6. Don’t post them on your website – This one was a surprise to me but it is good to keep in mind and makes sense — SEO authority Kissmetrics advises that businesses not post their press releases on their own websites. They explain that this action “denigrate(s) your content authenticity and page-score ranking with Google and other search engines.” They do, however, offer a solution and advise that businesses “write a unique teaser paragraph or two, then link out to the release on the host site that distributed it or one of the major media outlets that picked it up.”
Is there such a thing as a well optimized press release? Yes, but proceed with caution. An optimized release needs to be relevant, speak in a natural voice and avoid the keyword stuffing that triggers the Google red flags. Maintain editorial integrity, keep content newsworthy, craft a headline with your targeted audience in mind, and put key phrases in the first paragraph, so they will be indexed properly.

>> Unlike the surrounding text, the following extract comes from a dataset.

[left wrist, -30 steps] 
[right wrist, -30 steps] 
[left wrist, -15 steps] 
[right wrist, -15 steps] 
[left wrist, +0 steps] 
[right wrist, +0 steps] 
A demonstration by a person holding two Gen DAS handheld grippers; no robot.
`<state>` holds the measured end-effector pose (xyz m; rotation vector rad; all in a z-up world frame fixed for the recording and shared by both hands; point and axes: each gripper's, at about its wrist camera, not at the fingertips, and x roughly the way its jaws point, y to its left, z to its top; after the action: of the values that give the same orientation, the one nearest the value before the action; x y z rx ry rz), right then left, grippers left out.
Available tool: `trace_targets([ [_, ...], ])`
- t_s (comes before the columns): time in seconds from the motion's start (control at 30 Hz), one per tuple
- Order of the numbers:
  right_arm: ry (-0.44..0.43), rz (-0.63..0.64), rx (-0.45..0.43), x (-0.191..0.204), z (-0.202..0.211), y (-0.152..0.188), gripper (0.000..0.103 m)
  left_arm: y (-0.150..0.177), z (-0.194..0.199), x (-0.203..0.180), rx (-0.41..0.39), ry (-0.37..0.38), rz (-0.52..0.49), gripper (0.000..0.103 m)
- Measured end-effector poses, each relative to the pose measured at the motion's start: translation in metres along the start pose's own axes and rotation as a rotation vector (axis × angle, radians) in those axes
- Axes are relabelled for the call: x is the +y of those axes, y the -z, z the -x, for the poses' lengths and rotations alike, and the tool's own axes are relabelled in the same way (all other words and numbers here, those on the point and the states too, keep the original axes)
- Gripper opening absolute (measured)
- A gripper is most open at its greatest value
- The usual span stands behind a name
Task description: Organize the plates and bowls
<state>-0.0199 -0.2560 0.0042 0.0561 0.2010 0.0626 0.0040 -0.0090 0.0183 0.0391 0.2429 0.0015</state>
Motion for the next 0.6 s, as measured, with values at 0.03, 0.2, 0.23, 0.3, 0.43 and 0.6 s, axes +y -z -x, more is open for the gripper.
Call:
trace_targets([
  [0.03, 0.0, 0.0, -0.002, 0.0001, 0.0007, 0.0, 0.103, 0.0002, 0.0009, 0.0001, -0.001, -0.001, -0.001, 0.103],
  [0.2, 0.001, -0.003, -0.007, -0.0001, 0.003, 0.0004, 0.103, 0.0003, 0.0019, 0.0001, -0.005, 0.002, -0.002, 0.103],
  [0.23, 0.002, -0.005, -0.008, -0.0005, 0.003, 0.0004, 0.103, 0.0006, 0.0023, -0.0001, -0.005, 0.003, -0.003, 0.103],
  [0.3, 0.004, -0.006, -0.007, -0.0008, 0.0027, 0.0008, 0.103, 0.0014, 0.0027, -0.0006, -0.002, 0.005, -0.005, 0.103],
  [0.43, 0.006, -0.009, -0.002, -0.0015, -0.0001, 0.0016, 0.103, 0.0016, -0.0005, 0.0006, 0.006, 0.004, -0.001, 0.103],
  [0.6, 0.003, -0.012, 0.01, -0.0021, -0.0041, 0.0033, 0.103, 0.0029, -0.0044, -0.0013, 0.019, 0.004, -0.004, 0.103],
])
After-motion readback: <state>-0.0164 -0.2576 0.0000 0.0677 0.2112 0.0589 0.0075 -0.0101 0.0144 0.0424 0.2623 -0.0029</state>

Press releases are still a very valuable way for businesses to gain brand exposure and share relevant company information with their target audiences. However, due to the changes in search engine algorithms, you should no longer think of press releases as a form of SEO, but rather as a means of sharing company news. When press releases are picked up by industry news sites and publications, those mentions, re-publications, links and citations do help your website and company through increased exposure.
While there are certainly more intricacies involved when it comes to the SEO value of press releases, I hope that abiding by these 6 tips helps you accomplish the main goal of all press releases – namely getting your message out to the people that need to hear it.